--- Recorded data Enclosed Below ---

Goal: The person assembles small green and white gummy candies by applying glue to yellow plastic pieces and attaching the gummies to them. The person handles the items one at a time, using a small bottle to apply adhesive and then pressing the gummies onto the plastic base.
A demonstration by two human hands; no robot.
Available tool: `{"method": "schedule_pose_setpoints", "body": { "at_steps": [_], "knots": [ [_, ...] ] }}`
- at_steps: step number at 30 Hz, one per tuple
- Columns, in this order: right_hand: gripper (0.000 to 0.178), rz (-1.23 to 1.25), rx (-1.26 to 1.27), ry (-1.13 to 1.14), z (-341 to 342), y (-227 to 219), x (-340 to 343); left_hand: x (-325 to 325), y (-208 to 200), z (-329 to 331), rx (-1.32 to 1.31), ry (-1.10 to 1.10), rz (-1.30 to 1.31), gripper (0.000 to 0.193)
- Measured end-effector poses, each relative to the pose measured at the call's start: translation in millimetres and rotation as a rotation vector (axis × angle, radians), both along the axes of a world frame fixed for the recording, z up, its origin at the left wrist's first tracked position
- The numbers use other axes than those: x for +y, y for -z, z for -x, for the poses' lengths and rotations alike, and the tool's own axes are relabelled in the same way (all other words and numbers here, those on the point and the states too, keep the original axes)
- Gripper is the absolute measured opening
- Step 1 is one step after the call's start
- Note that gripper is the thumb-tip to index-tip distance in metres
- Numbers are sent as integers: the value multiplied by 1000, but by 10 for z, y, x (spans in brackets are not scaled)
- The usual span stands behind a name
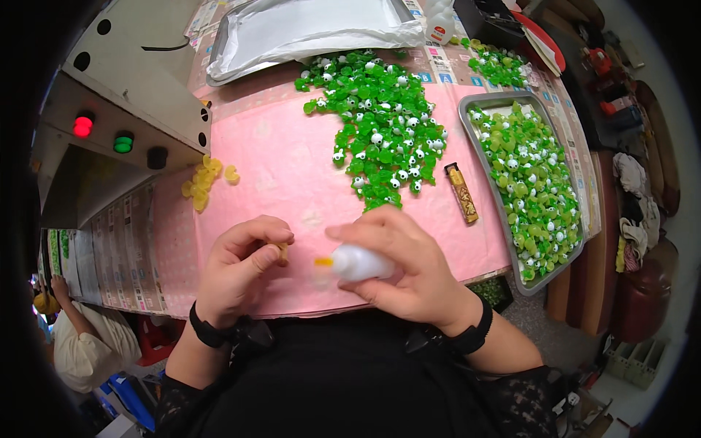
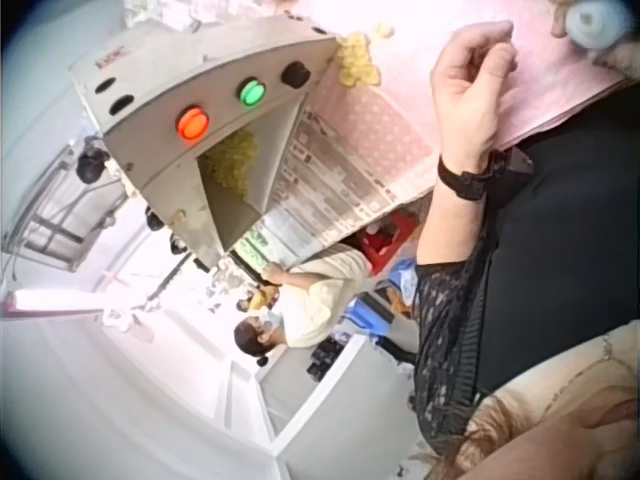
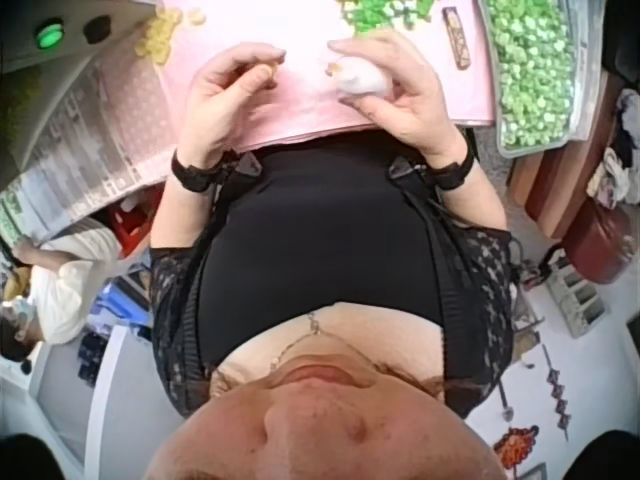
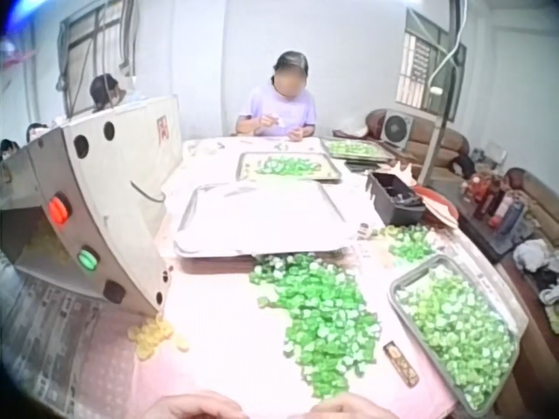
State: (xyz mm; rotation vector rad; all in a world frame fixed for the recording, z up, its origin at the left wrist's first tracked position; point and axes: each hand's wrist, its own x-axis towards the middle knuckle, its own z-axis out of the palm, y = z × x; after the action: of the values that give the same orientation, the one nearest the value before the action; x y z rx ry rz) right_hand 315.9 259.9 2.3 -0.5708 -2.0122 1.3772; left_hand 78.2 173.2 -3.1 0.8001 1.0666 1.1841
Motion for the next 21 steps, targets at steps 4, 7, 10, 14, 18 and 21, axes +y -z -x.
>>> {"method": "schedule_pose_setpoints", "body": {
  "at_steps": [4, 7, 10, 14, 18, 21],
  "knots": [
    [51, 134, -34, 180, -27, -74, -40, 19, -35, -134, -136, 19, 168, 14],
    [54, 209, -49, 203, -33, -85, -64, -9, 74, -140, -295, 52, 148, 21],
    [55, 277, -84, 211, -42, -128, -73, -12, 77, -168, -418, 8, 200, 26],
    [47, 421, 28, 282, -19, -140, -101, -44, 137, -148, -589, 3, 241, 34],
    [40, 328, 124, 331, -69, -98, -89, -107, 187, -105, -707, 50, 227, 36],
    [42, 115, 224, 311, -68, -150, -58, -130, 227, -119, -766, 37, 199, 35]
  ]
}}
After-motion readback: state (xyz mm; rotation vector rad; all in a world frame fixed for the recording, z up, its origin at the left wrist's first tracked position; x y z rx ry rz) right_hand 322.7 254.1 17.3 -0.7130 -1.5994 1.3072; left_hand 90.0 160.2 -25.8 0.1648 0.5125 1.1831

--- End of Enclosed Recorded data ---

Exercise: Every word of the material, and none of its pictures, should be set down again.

Reply:
Goal: The person assembles small green and white gummy candies by applying glue to yellow plastic pieces and attaching the gummies to them. The person handles the items one at a time, using a small bottle to apply adhesive and then pressing the gummies onto the plastic base.
A demonstration by two human hands; no robot.
Available tool: `{"method": "schedule_pose_setpoints", "body": { "at_steps": [_], "knots": [ [_, ...] ] }}`
- at_steps: step number at 30 Hz, one per tuple
- Columns, in this order: right_hand: gripper (0.000 to 0.178), rz (-1.23 to 1.25), rx (-1.26 to 1.27), ry (-1.13 to 1.14), z (-341 to 342), y (-227 to 219), x (-340 to 343); left_hand: x (-325 to 325), y (-208 to 200), z (-329 to 331), rx (-1.32 to 1.31), ry (-1.10 to 1.10), rz (-1.30 to 1.31), gripper (0.000 to 0.193)
- Measured end-effector poses, each relative to the pose measured at the call's start: translation in millimetres and rotation as a rotation vector (axis × angle, radians), both along the axes of a world frame fixed for the recording, z up, its origin at the left wrist's first tracked position
- The numbers use other axes than those: x for +y, y for -z, z for -x, for the poses' lengths and rotations alike, and the tool's own axes are relabelled in the same way (all other words and numbers here, those on the point and the states too, keep the original axes)
- Gripper is the absolute measured opening
- Step 1 is one step after the call's start
- Note that gripper is the thumb-tip to index-tip distance in metres
- Numbers are sent as integers: the value multiplied by 1000, but by 10 for z, y, x (spans in brackets are not scaled)
- The usual span stands behind a name
State: (xyz mm; rotation vector rad; all in a world frame fixed for the recording, z up, its origin at the left wrist's first tracked position; point and axes: each hand's wrist, its own x-axis towards the middle knuckle, its own z-axis out of the palm, y = z × x; after the action: of the values that give the same orientation, the one nearest the value before the action; x y z rx ry rz) right_hand 315.9 259.9 2.3 -0.5708 -2.0122 1.3772; left_hand 78.2 173.2 -3.1 0.8001 1.0666 1.1841
Motion for the next 21 steps, targets at steps 4, 7, 10, 14, 18 and 21, axes +y -z -x.
>>> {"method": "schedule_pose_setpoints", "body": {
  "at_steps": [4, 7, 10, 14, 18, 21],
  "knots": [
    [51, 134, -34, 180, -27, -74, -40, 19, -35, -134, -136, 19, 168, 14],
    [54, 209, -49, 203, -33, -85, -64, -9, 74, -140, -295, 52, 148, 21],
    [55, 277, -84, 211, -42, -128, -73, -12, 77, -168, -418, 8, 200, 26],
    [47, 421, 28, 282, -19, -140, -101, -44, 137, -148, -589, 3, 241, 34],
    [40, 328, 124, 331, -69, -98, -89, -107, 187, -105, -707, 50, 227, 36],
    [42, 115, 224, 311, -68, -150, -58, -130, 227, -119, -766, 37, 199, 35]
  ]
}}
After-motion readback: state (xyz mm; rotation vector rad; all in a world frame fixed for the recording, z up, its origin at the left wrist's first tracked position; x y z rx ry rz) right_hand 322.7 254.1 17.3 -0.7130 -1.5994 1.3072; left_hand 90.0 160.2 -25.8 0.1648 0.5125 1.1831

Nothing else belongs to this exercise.